### What this task involves
Lines with "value": pull these out of the listing below.

### Collected data

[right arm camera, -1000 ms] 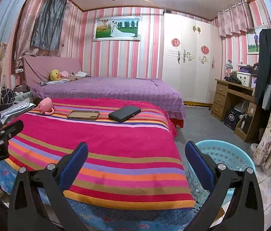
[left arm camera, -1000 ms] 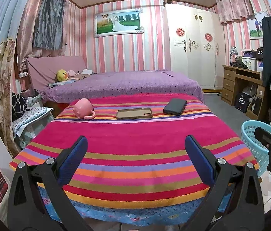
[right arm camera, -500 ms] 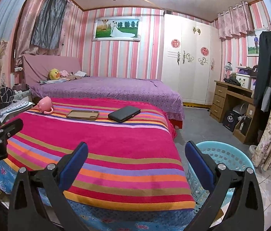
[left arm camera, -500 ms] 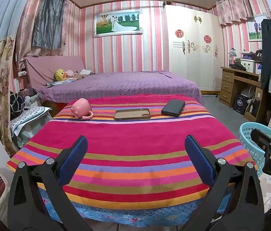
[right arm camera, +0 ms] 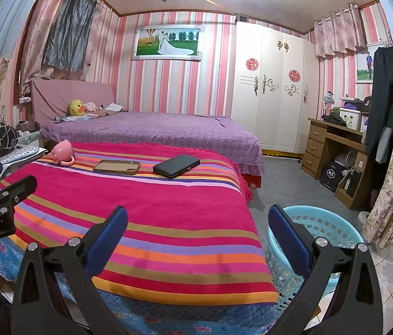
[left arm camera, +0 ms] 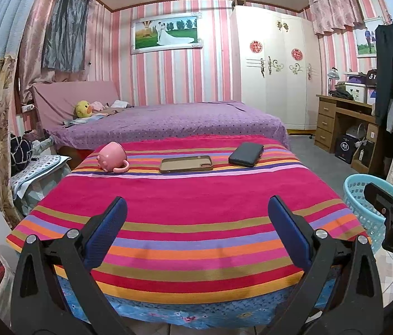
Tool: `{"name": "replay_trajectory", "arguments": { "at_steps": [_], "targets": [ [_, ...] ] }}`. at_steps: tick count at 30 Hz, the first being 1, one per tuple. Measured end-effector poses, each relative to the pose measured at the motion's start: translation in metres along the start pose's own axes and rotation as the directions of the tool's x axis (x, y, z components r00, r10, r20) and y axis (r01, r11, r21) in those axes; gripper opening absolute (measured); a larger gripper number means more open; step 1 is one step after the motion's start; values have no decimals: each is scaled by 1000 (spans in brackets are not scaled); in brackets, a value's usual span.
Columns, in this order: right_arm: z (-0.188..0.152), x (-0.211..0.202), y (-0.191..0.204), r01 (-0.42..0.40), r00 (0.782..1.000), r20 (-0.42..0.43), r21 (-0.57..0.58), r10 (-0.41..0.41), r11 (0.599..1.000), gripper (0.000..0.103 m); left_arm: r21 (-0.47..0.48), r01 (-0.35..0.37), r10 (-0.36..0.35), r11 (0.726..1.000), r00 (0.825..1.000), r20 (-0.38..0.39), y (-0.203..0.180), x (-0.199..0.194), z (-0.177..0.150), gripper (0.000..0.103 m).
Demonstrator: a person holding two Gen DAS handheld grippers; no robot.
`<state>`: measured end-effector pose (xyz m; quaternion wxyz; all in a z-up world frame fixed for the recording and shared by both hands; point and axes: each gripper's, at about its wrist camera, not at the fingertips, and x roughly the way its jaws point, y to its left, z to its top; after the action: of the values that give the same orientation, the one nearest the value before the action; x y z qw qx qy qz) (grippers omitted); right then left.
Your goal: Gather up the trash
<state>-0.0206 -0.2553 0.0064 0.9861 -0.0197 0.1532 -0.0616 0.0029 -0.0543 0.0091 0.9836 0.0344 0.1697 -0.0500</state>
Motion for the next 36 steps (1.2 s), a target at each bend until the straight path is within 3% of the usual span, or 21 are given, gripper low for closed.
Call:
{"name": "replay_trajectory", "arguments": {
  "at_steps": [36],
  "targets": [
    [-1, -2, -4, 5, 1000, 4, 1, -5, 1000, 98, 4, 9, -9, 1000, 1000, 6, -5, -2, -2, 98]
  ]
}}
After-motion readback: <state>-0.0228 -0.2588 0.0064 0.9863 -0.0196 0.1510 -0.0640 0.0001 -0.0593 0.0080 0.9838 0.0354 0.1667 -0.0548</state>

### Completed exercise
Tool: `{"name": "replay_trajectory", "arguments": { "at_steps": [_], "targets": [ [_, ...] ] }}`. at_steps: tick count at 30 Hz, the first being 1, one per tuple. Measured end-effector poses, each relative to the pose measured at the motion's start: translation in metres along the start pose's own axes and rotation as the directions of the tool's x axis (x, y, z components r00, r10, r20) and y axis (r01, r11, r21) in those axes; gripper opening absolute (measured); a larger gripper number means more open; step 1 is one step after the motion's start; values have no decimals: each is scaled by 1000 (spans in brackets are not scaled); in brackets, a value's usual span.
`<state>`: measured end-effector pose (xyz m; quaternion wxyz; all in a z-up world frame fixed for the recording and shared by both hands; point and axes: each gripper's, at about its wrist camera, not at the fingertips, and x roughly the way its jaws point, y to its left, z to its top; after the action: of the values that give the same orientation, the one nearest the value before the action; x y z qw qx qy qz) (grippers omitted); right then left.

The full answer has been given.